--- START ---
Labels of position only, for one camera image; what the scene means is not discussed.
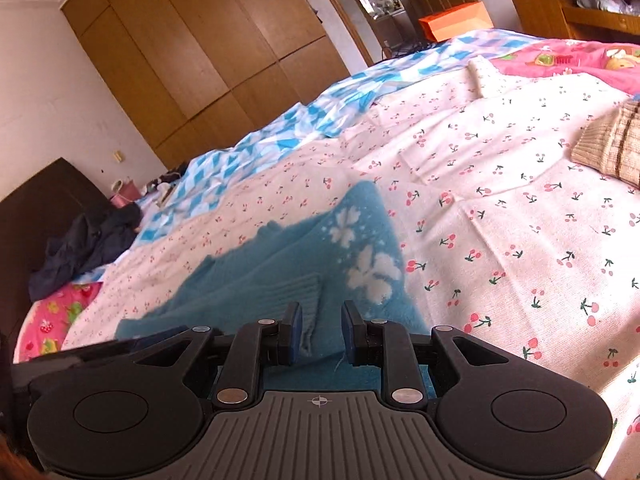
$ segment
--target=pink basket
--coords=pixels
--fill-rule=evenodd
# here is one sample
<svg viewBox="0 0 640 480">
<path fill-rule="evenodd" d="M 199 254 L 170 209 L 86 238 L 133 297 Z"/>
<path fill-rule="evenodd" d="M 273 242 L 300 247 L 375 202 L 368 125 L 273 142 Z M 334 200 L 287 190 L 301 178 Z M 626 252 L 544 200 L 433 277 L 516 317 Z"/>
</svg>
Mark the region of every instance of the pink basket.
<svg viewBox="0 0 640 480">
<path fill-rule="evenodd" d="M 142 198 L 142 195 L 140 195 L 138 188 L 132 180 L 127 180 L 126 182 L 121 180 L 117 181 L 113 186 L 113 192 L 115 195 L 111 197 L 111 203 L 117 208 L 124 207 Z"/>
</svg>

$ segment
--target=blue and white checkered quilt
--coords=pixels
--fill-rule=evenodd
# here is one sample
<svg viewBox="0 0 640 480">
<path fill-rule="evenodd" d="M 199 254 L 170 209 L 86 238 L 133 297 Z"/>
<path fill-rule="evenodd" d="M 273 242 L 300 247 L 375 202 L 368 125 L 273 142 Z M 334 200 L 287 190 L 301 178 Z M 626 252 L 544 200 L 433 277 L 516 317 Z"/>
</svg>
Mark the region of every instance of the blue and white checkered quilt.
<svg viewBox="0 0 640 480">
<path fill-rule="evenodd" d="M 194 158 L 168 203 L 146 224 L 133 247 L 158 240 L 181 222 L 215 209 L 229 186 L 273 166 L 302 144 L 337 137 L 375 99 L 434 74 L 463 68 L 471 57 L 502 57 L 537 41 L 511 31 L 476 30 L 335 83 L 311 104 L 296 104 L 234 148 Z"/>
</svg>

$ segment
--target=cherry print bedsheet
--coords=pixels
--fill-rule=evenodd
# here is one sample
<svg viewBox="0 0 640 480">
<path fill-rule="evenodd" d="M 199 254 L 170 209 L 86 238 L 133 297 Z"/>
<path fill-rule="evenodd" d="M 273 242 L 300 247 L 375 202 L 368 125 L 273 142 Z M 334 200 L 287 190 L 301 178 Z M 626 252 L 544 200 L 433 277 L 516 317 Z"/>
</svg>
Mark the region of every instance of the cherry print bedsheet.
<svg viewBox="0 0 640 480">
<path fill-rule="evenodd" d="M 429 78 L 382 98 L 339 138 L 229 189 L 215 211 L 108 269 L 65 348 L 110 339 L 119 320 L 171 297 L 207 254 L 269 220 L 327 211 L 369 179 L 402 240 L 407 293 L 425 321 L 597 391 L 615 419 L 598 471 L 636 478 L 640 191 L 568 159 L 581 128 L 629 95 L 588 74 L 501 78 L 491 98 L 478 98 L 468 70 Z"/>
</svg>

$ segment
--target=orange shopping bag
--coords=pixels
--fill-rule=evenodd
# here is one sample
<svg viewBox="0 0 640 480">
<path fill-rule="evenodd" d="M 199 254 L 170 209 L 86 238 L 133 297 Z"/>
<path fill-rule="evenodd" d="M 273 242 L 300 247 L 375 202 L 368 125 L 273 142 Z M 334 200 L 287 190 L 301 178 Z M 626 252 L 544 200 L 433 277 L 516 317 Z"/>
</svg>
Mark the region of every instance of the orange shopping bag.
<svg viewBox="0 0 640 480">
<path fill-rule="evenodd" d="M 451 7 L 431 16 L 420 18 L 427 40 L 444 41 L 478 28 L 494 28 L 484 3 L 474 2 Z"/>
</svg>

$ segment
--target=plastic bag
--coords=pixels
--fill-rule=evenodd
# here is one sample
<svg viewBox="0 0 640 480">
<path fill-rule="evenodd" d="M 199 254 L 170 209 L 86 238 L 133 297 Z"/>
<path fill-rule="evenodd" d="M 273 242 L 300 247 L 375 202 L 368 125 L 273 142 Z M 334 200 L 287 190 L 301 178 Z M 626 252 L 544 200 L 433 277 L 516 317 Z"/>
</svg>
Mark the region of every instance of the plastic bag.
<svg viewBox="0 0 640 480">
<path fill-rule="evenodd" d="M 640 16 L 640 0 L 634 0 L 631 5 L 625 0 L 577 0 L 579 7 L 583 9 L 600 9 L 618 14 L 632 14 Z"/>
</svg>
--- END ---
** Exercise **
Print every entry verbatim and leave all pictures out.

** Solution for this problem **
Labels of position only, for one camera image; what the scene means is not discussed.
$ segment
--target=pink basket
--coords=pixels
--fill-rule=evenodd
# here is one sample
<svg viewBox="0 0 640 480">
<path fill-rule="evenodd" d="M 199 254 L 170 209 L 86 238 L 133 297 Z"/>
<path fill-rule="evenodd" d="M 273 242 L 300 247 L 375 202 L 368 125 L 273 142 Z M 334 200 L 287 190 L 301 178 Z M 626 252 L 544 200 L 433 277 L 516 317 Z"/>
</svg>
Mark the region of every instance of the pink basket.
<svg viewBox="0 0 640 480">
<path fill-rule="evenodd" d="M 142 198 L 142 195 L 140 195 L 138 188 L 132 180 L 127 180 L 126 182 L 121 180 L 117 181 L 113 186 L 113 192 L 115 195 L 111 197 L 111 203 L 117 208 L 124 207 Z"/>
</svg>

$ segment
--target=blue and white checkered quilt
--coords=pixels
--fill-rule=evenodd
# here is one sample
<svg viewBox="0 0 640 480">
<path fill-rule="evenodd" d="M 199 254 L 170 209 L 86 238 L 133 297 Z"/>
<path fill-rule="evenodd" d="M 273 242 L 300 247 L 375 202 L 368 125 L 273 142 Z M 334 200 L 287 190 L 301 178 Z M 626 252 L 544 200 L 433 277 L 516 317 Z"/>
</svg>
Mark the region of every instance of the blue and white checkered quilt.
<svg viewBox="0 0 640 480">
<path fill-rule="evenodd" d="M 194 158 L 168 203 L 146 224 L 133 247 L 158 240 L 181 222 L 215 209 L 229 186 L 273 166 L 302 144 L 337 137 L 375 99 L 434 74 L 463 68 L 471 57 L 502 57 L 537 41 L 511 31 L 476 30 L 335 83 L 311 104 L 296 104 L 234 148 Z"/>
</svg>

$ segment
--target=cherry print bedsheet
--coords=pixels
--fill-rule=evenodd
# here is one sample
<svg viewBox="0 0 640 480">
<path fill-rule="evenodd" d="M 199 254 L 170 209 L 86 238 L 133 297 Z"/>
<path fill-rule="evenodd" d="M 273 242 L 300 247 L 375 202 L 368 125 L 273 142 Z M 334 200 L 287 190 L 301 178 Z M 626 252 L 544 200 L 433 277 L 516 317 Z"/>
</svg>
Mark the region of every instance of the cherry print bedsheet.
<svg viewBox="0 0 640 480">
<path fill-rule="evenodd" d="M 429 78 L 382 98 L 339 138 L 229 189 L 215 211 L 108 269 L 65 348 L 110 339 L 119 320 L 171 297 L 207 254 L 269 220 L 327 211 L 369 179 L 402 240 L 407 293 L 425 321 L 597 391 L 615 419 L 598 471 L 636 478 L 640 191 L 568 159 L 581 128 L 629 95 L 588 74 L 501 78 L 491 98 L 478 98 L 468 70 Z"/>
</svg>

$ segment
--target=orange shopping bag
--coords=pixels
--fill-rule=evenodd
# here is one sample
<svg viewBox="0 0 640 480">
<path fill-rule="evenodd" d="M 199 254 L 170 209 L 86 238 L 133 297 Z"/>
<path fill-rule="evenodd" d="M 273 242 L 300 247 L 375 202 L 368 125 L 273 142 Z M 334 200 L 287 190 L 301 178 Z M 626 252 L 544 200 L 433 277 L 516 317 Z"/>
</svg>
Mark the region of every instance of the orange shopping bag.
<svg viewBox="0 0 640 480">
<path fill-rule="evenodd" d="M 451 7 L 431 16 L 420 18 L 427 40 L 444 41 L 478 28 L 494 28 L 484 3 L 474 2 Z"/>
</svg>

$ segment
--target=plastic bag
--coords=pixels
--fill-rule=evenodd
# here is one sample
<svg viewBox="0 0 640 480">
<path fill-rule="evenodd" d="M 199 254 L 170 209 L 86 238 L 133 297 Z"/>
<path fill-rule="evenodd" d="M 273 242 L 300 247 L 375 202 L 368 125 L 273 142 Z M 334 200 L 287 190 L 301 178 Z M 626 252 L 544 200 L 433 277 L 516 317 Z"/>
</svg>
Mark the region of every instance of the plastic bag.
<svg viewBox="0 0 640 480">
<path fill-rule="evenodd" d="M 640 16 L 640 0 L 634 0 L 631 5 L 625 0 L 577 0 L 579 7 L 583 9 L 600 9 L 618 14 L 632 14 Z"/>
</svg>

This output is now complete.